- _Description of the task_:
Your copy should hold exactly the lines from the one containing "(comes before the" through the last line of the entries, and no pictures.

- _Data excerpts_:
:::
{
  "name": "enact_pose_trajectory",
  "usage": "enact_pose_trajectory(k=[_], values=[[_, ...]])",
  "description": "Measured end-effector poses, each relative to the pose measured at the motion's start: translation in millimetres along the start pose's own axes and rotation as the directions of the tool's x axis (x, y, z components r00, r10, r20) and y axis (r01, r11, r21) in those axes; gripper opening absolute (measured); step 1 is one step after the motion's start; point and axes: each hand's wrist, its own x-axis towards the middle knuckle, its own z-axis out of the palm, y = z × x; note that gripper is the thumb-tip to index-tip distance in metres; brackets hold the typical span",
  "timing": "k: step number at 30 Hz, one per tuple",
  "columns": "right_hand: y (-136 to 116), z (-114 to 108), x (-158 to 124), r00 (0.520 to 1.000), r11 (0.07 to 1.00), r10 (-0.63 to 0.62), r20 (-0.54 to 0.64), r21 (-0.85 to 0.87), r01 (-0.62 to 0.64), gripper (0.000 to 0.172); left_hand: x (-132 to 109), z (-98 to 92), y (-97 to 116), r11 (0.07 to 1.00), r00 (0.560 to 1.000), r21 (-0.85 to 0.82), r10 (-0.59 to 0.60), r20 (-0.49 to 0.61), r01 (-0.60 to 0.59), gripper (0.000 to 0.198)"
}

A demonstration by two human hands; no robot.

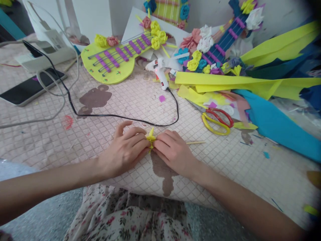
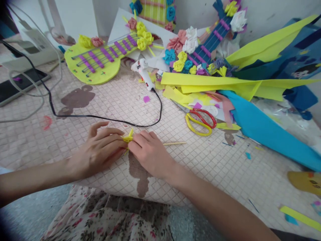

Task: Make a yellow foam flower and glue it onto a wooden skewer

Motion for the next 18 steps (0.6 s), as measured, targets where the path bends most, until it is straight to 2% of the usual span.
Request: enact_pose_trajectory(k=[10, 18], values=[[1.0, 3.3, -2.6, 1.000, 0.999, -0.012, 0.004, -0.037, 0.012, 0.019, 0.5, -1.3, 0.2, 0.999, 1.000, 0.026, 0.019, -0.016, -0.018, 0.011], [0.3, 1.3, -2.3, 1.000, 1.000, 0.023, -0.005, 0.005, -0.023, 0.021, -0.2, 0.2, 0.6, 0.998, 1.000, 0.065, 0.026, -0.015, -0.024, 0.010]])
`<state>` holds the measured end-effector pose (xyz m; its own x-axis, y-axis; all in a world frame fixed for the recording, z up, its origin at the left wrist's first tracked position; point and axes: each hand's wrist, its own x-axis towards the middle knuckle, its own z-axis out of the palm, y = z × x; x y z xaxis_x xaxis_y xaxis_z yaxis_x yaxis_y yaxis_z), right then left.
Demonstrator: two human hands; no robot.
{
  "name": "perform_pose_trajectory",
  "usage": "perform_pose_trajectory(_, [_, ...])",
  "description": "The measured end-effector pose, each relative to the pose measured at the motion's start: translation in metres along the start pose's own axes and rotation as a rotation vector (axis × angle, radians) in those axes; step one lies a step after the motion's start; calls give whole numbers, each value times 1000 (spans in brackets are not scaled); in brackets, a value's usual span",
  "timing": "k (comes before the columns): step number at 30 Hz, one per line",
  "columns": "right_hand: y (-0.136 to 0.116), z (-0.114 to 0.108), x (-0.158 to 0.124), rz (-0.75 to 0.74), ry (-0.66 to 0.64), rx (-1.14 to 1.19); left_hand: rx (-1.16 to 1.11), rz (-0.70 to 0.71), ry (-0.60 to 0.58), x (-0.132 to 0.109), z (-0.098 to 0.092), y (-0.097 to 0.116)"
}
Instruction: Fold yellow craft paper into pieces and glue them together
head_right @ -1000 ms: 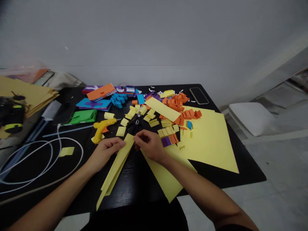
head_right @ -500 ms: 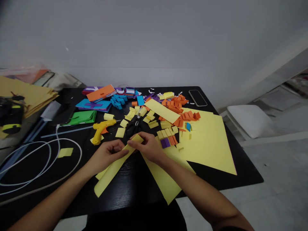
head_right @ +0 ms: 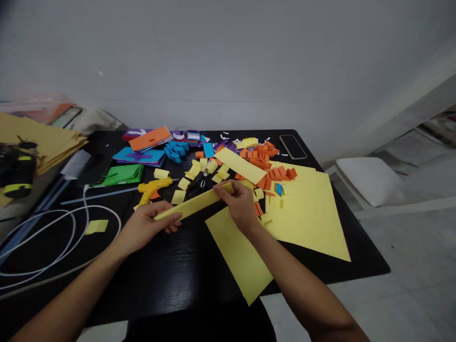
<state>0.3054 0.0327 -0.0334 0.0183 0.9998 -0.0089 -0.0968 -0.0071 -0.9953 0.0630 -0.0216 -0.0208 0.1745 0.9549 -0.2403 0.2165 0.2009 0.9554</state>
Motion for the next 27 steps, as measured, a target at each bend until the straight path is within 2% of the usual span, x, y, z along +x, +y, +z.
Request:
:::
- _Exercise response_:
  "timing": "k (comes before the columns): step number at 30 Hz, one per line",
  "columns": "right_hand: y (-0.136 to 0.116), z (-0.114 to 0.108), x (-0.158 to 0.124), rz (-0.75 to 0.74), ry (-0.66 to 0.64), rx (-1.14 to 1.19); left_hand: rx (-1.16 to 1.11), rz (-0.70 to 0.71), ry (-0.60 to 0.58), x (-0.132 to 0.109), z (-0.098 to 0.092), y (-0.097 to 0.116)"
}
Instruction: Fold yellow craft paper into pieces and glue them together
head_right @ -1000 ms: 
head_right @ -500 ms: 
head_right @ +0 ms: 
<state>0.3054 0.0327 -0.0334 0.0183 0.9998 -0.0089 -0.0968 -0.0071 -0.9953 0.0630 -0.0216 -0.0208 0.1745 0.9549 -0.2403 0.2165 0.2009 0.9554</state>
Motion for the next 27 steps, as measured, a target at each bend until the straight path is within 2% of the usual span, x, y, z along +x, +y, +z.
Request:

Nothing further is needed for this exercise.